▶ **What needs to be done**: Go through the data and report each line that holds the string "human".

▶ **Dataset content**:
○ ○ ○ ○ ○ ○ ○

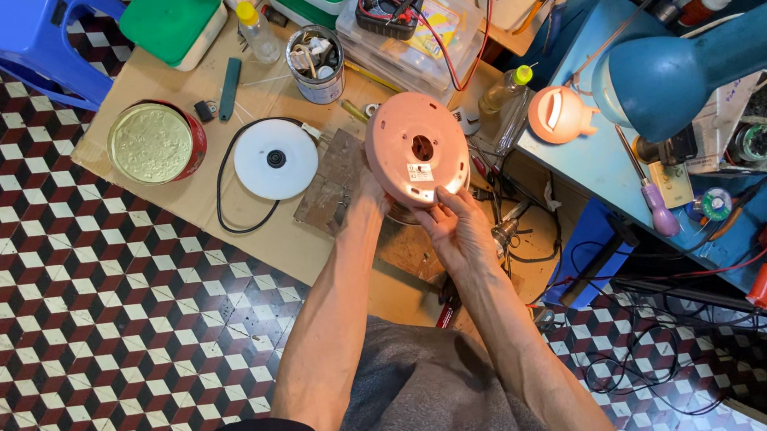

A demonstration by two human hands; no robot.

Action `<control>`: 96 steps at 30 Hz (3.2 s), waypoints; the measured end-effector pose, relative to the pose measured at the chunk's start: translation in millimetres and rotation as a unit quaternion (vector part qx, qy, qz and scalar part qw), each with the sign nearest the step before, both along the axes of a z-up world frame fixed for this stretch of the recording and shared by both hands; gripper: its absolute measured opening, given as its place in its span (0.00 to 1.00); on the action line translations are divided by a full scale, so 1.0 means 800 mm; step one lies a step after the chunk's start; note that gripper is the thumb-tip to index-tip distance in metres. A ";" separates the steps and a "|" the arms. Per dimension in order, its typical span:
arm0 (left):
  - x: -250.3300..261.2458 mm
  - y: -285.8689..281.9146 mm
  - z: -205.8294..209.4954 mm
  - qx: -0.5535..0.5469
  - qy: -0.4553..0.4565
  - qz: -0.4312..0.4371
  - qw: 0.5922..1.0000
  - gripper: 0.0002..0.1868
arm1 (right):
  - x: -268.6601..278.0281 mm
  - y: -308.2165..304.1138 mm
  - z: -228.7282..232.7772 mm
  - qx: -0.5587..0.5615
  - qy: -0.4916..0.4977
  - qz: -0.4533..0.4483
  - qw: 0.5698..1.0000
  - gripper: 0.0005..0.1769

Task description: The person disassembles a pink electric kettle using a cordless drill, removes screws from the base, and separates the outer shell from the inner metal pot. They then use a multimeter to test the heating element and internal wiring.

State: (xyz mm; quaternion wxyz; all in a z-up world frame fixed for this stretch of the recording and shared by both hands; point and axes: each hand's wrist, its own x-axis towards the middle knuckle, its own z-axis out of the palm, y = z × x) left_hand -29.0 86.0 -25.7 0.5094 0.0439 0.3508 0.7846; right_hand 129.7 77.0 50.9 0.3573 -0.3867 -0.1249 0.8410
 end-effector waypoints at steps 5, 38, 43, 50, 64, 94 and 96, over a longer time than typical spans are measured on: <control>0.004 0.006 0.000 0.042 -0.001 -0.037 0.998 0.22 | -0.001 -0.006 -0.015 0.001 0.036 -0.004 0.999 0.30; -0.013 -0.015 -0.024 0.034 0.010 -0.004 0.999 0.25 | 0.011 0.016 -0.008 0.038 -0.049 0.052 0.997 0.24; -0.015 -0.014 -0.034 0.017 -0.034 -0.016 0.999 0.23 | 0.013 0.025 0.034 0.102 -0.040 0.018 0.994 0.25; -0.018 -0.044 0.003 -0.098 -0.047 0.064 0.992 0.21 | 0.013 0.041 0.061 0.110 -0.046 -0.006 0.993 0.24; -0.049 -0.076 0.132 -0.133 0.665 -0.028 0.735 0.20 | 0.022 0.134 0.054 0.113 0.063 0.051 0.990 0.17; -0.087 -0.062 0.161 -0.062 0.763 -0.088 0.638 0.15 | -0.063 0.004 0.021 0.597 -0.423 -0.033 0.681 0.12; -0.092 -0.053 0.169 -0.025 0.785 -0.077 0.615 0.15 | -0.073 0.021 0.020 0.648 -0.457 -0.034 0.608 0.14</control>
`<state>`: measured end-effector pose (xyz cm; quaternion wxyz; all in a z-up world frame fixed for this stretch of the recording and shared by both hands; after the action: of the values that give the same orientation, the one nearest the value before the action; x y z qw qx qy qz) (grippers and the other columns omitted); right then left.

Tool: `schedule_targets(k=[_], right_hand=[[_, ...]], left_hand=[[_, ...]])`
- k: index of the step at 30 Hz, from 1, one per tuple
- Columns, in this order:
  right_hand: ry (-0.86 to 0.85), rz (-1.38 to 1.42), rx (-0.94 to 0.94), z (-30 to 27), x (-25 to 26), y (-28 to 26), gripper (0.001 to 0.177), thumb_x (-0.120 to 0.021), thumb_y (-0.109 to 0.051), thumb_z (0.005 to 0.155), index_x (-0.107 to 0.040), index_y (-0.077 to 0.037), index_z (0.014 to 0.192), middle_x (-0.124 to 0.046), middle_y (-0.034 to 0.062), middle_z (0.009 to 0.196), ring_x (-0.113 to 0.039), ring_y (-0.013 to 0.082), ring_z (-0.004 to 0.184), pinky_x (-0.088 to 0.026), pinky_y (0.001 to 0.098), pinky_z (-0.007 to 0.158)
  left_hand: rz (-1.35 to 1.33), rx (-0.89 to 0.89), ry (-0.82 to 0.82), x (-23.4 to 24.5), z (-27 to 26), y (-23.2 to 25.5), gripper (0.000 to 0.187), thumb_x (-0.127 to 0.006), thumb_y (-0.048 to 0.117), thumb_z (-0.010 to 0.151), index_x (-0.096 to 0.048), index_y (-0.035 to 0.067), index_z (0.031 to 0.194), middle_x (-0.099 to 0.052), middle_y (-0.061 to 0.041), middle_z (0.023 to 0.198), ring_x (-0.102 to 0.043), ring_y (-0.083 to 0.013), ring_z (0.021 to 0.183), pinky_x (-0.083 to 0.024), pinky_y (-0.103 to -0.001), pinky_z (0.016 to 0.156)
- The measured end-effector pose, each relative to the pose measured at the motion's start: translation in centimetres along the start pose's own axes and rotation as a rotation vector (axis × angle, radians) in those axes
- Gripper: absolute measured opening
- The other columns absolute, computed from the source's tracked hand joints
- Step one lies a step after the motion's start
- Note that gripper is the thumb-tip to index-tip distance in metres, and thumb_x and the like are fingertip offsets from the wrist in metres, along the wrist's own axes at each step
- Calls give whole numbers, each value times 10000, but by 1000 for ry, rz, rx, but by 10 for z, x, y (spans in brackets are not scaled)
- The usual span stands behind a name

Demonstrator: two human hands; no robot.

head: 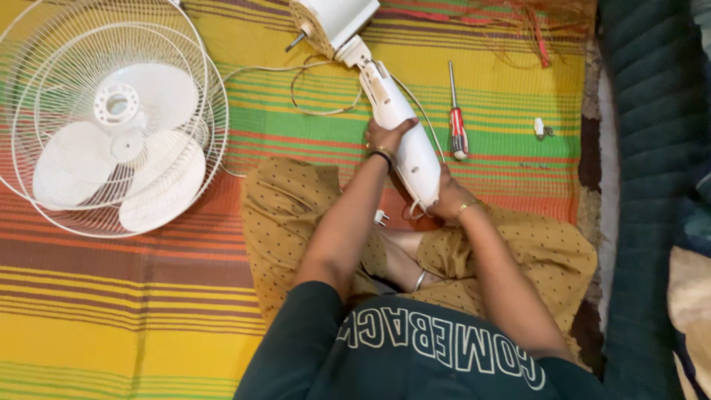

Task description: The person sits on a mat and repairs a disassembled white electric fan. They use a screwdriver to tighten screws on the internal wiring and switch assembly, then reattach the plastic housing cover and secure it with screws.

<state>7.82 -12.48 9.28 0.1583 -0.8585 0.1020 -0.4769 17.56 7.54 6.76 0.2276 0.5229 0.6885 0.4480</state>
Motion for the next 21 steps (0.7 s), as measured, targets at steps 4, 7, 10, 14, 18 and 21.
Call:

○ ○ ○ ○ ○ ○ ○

▶ **Exercise result**:
A demonstration by two human hands; no robot.
Demonstrator: two human hands; no robot.

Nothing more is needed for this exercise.